One is apparently all you need...Because -- as I was soon to discover -- one plant turns into many if provided with the right soil and right conditions. The strawberries featured to your right started from just one plant -- purchased at Capitol Nursery two seasons ago.
We didn't have our raised strawberry bed created just yet -- so I planted it in the corner of a tomato bed -- and there it grew -- expanded -- and sent out "runners" for other berry plants in the same bed. By the time next spring rolled around? One plant had turned into about 20.
I was rather alarmed. How did all those plants get there? Did someone plant other strawberries while I wasn't watching? It was time to move them to a new home.
That "new home" is a two foot wide and six foot long, nine inch raised bed located against a back fence on the east end of the Bird Back 40. I thought this would be more than enough room -- but our little "strawberry patch" soon gobbled up the extra space and began to "demand more." I have to hack this thing back regularly.
I should be handing out strawberry plants to unsuspecting friends and neighbors instead.
I'm not even sure of what this variety is -- except that it is an ever-bearing plant -- which means it produces all summer long. The berries that you see in the photo above? That was just the start of the harvest. I didn't realize it -- but I'd skipped quite a few ripened berries during the first harvest.

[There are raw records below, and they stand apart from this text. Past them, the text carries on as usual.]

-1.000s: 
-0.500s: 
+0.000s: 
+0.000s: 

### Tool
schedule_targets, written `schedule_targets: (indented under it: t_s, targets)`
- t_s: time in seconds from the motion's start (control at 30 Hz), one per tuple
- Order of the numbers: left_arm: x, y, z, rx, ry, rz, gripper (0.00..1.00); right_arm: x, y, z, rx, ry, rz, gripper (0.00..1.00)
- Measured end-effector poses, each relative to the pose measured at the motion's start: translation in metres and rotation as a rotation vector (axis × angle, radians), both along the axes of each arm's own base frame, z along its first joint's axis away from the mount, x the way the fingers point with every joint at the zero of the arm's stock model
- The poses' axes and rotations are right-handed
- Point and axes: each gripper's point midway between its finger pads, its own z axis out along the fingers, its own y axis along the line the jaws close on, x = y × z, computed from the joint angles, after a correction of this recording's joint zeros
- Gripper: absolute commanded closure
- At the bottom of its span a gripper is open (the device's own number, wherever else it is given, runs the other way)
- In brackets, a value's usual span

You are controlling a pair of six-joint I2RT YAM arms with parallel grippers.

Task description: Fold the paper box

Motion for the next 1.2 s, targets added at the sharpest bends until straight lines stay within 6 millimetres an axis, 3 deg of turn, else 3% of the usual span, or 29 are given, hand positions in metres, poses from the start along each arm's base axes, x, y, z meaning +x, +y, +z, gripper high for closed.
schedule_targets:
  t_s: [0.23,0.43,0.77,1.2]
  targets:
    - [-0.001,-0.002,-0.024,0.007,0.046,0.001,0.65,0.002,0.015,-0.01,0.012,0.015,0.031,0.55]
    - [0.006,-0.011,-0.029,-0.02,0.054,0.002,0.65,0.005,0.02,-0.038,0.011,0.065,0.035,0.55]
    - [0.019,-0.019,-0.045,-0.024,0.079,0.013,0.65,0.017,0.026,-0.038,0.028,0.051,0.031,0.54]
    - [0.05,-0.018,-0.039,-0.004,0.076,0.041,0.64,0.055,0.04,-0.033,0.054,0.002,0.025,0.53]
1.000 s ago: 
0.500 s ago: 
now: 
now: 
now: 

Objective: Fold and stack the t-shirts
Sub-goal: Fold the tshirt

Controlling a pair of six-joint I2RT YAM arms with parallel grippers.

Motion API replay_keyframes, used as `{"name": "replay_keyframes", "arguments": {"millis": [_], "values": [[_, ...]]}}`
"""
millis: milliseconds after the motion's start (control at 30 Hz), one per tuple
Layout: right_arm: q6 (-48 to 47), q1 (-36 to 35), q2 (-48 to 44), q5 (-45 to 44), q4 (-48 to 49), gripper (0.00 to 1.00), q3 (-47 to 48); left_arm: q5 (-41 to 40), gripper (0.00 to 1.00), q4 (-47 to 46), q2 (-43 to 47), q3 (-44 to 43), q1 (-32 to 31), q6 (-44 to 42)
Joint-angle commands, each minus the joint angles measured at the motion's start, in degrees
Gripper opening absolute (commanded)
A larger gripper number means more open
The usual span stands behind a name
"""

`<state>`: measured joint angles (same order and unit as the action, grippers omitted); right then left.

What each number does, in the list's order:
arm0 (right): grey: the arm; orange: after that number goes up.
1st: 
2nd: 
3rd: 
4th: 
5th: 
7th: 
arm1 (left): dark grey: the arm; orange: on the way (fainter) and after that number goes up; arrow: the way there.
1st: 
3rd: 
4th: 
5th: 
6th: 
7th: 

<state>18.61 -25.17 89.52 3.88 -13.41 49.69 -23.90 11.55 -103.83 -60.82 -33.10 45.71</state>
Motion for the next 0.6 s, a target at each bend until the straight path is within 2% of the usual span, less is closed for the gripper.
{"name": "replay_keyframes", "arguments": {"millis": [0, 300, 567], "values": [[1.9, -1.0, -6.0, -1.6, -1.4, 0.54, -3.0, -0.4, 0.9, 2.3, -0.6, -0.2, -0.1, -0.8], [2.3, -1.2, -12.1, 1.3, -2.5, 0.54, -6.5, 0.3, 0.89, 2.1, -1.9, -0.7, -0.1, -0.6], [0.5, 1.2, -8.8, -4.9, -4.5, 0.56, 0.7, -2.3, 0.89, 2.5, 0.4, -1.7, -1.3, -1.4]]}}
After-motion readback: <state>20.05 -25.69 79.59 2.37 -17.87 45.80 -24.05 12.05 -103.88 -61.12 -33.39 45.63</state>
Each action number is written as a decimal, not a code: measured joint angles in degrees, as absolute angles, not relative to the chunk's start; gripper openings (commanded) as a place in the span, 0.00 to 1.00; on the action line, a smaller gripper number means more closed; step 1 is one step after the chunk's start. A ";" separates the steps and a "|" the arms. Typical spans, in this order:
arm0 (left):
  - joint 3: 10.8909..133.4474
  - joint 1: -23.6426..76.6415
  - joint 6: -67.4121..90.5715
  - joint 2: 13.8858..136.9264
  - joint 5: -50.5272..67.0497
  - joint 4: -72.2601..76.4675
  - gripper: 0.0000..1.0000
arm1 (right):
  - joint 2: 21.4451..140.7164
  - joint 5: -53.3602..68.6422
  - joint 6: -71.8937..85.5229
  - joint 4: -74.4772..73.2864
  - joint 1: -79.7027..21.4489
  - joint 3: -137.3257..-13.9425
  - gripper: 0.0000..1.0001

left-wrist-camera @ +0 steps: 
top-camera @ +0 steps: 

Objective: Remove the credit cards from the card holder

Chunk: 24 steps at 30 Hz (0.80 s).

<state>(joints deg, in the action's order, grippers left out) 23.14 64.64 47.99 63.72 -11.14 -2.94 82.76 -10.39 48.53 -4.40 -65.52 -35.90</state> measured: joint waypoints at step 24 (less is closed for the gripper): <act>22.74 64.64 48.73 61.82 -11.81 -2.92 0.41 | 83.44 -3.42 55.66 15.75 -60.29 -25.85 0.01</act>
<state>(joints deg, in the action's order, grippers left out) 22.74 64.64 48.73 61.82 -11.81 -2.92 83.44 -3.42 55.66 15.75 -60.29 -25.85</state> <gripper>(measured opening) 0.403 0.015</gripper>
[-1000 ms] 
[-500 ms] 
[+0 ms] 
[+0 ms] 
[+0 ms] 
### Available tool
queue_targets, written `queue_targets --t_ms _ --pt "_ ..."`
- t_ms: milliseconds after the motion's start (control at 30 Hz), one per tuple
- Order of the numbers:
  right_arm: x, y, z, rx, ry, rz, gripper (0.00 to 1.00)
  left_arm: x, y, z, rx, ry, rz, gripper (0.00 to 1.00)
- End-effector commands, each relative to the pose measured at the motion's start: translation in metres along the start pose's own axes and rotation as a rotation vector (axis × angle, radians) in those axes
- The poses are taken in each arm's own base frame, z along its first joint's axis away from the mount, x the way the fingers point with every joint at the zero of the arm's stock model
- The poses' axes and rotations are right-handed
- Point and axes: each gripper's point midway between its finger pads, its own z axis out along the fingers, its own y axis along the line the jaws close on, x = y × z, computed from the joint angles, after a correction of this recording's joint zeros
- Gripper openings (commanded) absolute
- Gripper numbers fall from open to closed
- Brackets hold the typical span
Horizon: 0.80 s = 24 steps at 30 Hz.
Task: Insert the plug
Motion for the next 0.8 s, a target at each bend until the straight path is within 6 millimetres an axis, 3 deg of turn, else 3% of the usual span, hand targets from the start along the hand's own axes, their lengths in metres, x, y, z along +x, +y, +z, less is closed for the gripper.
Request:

I also noticed ten to 12 developing strawberries right next to every strawberry that I harvested today. This tells me that our season is just now starting to get underway. I think we'll be harvesting berries for quite some time.
Please forgive the blurry photo to your right. My hand was shaking (with obvious excitement!). Our strawberry patch has never yielded quite this much before -- and what I like to call the "Hand of Venus" is playing dividends.
I told you this lady has a green thumb.
Venus had been battling an invasion of slugs in the strawberry patch earlier this spring. Although she battled back with cat food cans filled with cheap beer (slugs love beer) -- she couldn't fill them up fast enough -- or a spring rainstorm diluted things so much that the "beer barrier" was rendered inneffective.
She's recently turned to the organic practice of spreading egg shells in the strawberry patch -- a new one for me. Believe it or not -- it appears to be working wonders. There was a time when three out of five strawberries would show some kind of slug damage.
But since Venus started spreading eggshells? No damage whatsoever. I didn't find a single -- slug-spoiled strawberry during my hunting and gathering efforts this morning. Don't ask me how this works. I have no clue. But Bill Bird is a big fan of egg shells in the strawberry patch
And boy did I find some berries!
Combine those strawberries with some ripened June Pride peaches? You've got yourself one nice, sweet garden treat for breakfast. Although the June Pride peaches are disappointingly small this season -- they're still pretty darn good.
I'm not sure why the peach harvest is somewhat smaller this year. It might be the result of our cold spring. Or it just might be the year for smaller peaches. I'm not familiar enough yet with the June Pride variety to tell yet. This variety normally doesn't yield large, grapefruit sized peaches. But it's not supposed to yield plum-sized peaches either.
This year -- for some reason -- it is.
The neighborhood birds -- our "feathered friends" as we call them -- don't seem to mind much to our chagrin.
Stupid birds! Just when we need our hunter-killer cats for fruit protection efforts -- they suddenly choose to go on a diet. "No birds for us," they claim. "How bout refilling that cat food dish son?"
So -- what's new? This is the first year -- our third in our new and expansive North Natomas backyard -- that we've been able to actually combine fruit harvests. The strawberries were not ripening at the same time as the June Pride peaches last year -- probably due to the fact that they had just been transplanted into a new home.
But this year? We have strawberries. We have an eye-popping number of strawberries. I have a feeling that these harvest numbers will only continue to multiply exponentially in the coming years.